Work to be completed = With the material below, print exactly the lines between the line holding "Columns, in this" and the line holding "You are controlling", inclusive. Add nothing else.

=====

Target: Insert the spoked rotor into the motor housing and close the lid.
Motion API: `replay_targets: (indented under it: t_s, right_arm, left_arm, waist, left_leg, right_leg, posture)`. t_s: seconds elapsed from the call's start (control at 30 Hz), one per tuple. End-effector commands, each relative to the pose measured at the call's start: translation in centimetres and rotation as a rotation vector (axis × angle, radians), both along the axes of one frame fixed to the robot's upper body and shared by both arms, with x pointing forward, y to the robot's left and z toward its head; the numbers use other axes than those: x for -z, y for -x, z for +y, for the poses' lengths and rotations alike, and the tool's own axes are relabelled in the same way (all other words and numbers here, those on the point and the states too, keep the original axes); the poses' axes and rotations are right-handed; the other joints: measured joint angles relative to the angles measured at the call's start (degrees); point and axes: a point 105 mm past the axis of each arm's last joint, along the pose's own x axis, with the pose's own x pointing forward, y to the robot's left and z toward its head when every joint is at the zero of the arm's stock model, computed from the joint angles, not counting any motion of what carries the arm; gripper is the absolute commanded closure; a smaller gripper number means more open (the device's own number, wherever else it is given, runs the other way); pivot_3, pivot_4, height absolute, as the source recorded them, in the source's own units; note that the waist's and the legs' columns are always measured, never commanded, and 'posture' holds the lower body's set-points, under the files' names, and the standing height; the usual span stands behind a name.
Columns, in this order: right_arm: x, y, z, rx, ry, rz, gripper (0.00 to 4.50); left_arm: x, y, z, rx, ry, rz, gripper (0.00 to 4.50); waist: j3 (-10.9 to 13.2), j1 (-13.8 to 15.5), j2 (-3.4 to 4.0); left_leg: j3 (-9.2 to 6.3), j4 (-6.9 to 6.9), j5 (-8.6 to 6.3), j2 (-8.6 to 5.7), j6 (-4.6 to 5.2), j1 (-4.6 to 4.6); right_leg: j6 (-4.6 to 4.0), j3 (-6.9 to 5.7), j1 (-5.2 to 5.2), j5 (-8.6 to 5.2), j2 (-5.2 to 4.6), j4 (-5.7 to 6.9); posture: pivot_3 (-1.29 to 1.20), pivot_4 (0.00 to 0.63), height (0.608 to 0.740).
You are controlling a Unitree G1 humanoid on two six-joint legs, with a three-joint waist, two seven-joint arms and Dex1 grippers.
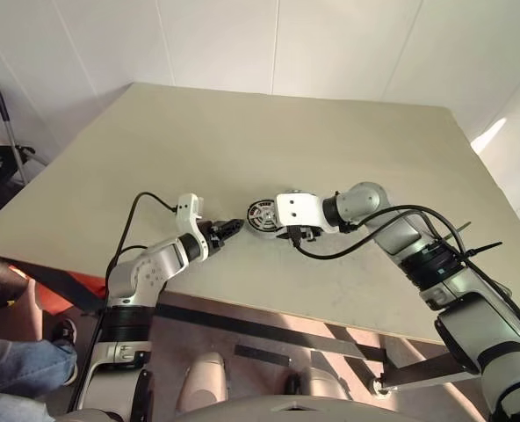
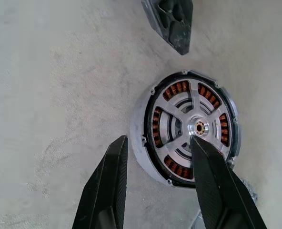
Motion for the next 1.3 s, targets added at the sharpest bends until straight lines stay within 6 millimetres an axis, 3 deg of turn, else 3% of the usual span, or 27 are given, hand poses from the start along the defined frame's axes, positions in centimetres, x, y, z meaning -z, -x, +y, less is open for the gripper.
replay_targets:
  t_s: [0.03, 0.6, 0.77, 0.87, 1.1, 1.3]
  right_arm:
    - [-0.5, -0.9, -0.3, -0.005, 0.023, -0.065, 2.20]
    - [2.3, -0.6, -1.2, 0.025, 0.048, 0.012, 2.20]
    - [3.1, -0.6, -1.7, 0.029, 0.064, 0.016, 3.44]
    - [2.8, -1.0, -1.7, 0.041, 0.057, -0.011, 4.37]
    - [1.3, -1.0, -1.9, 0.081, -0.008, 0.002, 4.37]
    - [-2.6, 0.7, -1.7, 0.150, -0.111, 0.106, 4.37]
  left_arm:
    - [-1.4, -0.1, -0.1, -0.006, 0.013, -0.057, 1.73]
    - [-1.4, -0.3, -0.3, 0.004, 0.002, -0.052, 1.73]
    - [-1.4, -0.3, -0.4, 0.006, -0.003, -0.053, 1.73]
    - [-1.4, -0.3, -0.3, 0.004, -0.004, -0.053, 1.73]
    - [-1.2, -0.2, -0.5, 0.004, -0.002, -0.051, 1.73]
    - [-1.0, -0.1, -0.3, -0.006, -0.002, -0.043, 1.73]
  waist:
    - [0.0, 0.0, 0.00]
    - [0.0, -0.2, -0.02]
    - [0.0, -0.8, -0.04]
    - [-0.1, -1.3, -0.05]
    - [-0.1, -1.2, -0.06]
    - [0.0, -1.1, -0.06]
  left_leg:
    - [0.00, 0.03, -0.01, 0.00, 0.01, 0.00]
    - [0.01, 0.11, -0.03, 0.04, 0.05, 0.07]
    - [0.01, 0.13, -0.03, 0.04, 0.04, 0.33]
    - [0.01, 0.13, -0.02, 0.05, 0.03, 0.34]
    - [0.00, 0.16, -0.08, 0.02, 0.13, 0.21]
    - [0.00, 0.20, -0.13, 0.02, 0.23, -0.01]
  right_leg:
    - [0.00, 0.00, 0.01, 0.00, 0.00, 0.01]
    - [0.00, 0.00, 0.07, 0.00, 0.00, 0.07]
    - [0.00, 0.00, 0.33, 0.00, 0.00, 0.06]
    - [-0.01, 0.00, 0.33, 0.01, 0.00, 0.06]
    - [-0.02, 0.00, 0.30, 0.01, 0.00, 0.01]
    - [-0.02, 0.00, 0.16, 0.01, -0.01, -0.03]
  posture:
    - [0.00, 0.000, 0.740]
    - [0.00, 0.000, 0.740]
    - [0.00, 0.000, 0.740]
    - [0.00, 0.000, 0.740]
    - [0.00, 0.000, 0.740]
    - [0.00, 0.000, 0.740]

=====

Answer space =
Columns, in this order: right_arm: x, y, z, rx, ry, rz, gripper (0.00 to 4.50); left_arm: x, y, z, rx, ry, rz, gripper (0.00 to 4.50); waist: j3 (-10.9 to 13.2), j1 (-13.8 to 15.5), j2 (-3.4 to 4.0); left_leg: j3 (-9.2 to 6.3), j4 (-6.9 to 6.9), j5 (-8.6 to 6.3), j2 (-8.6 to 5.7), j6 (-4.6 to 5.2), j1 (-4.6 to 4.6); right_leg: j6 (-4.6 to 4.0), j3 (-6.9 to 5.7), j1 (-5.2 to 5.2), j5 (-8.6 to 5.2), j2 (-5.2 to 4.6), j4 (-5.7 to 6.9); posture: pivot_3 (-1.29 to 1.20), pivot_4 (0.00 to 0.63), height (0.608 to 0.740).
You are controlling a Unitree G1 humanoid on two six-joint legs, with a three-joint waist, two seven-joint arms and Dex1 grippers.

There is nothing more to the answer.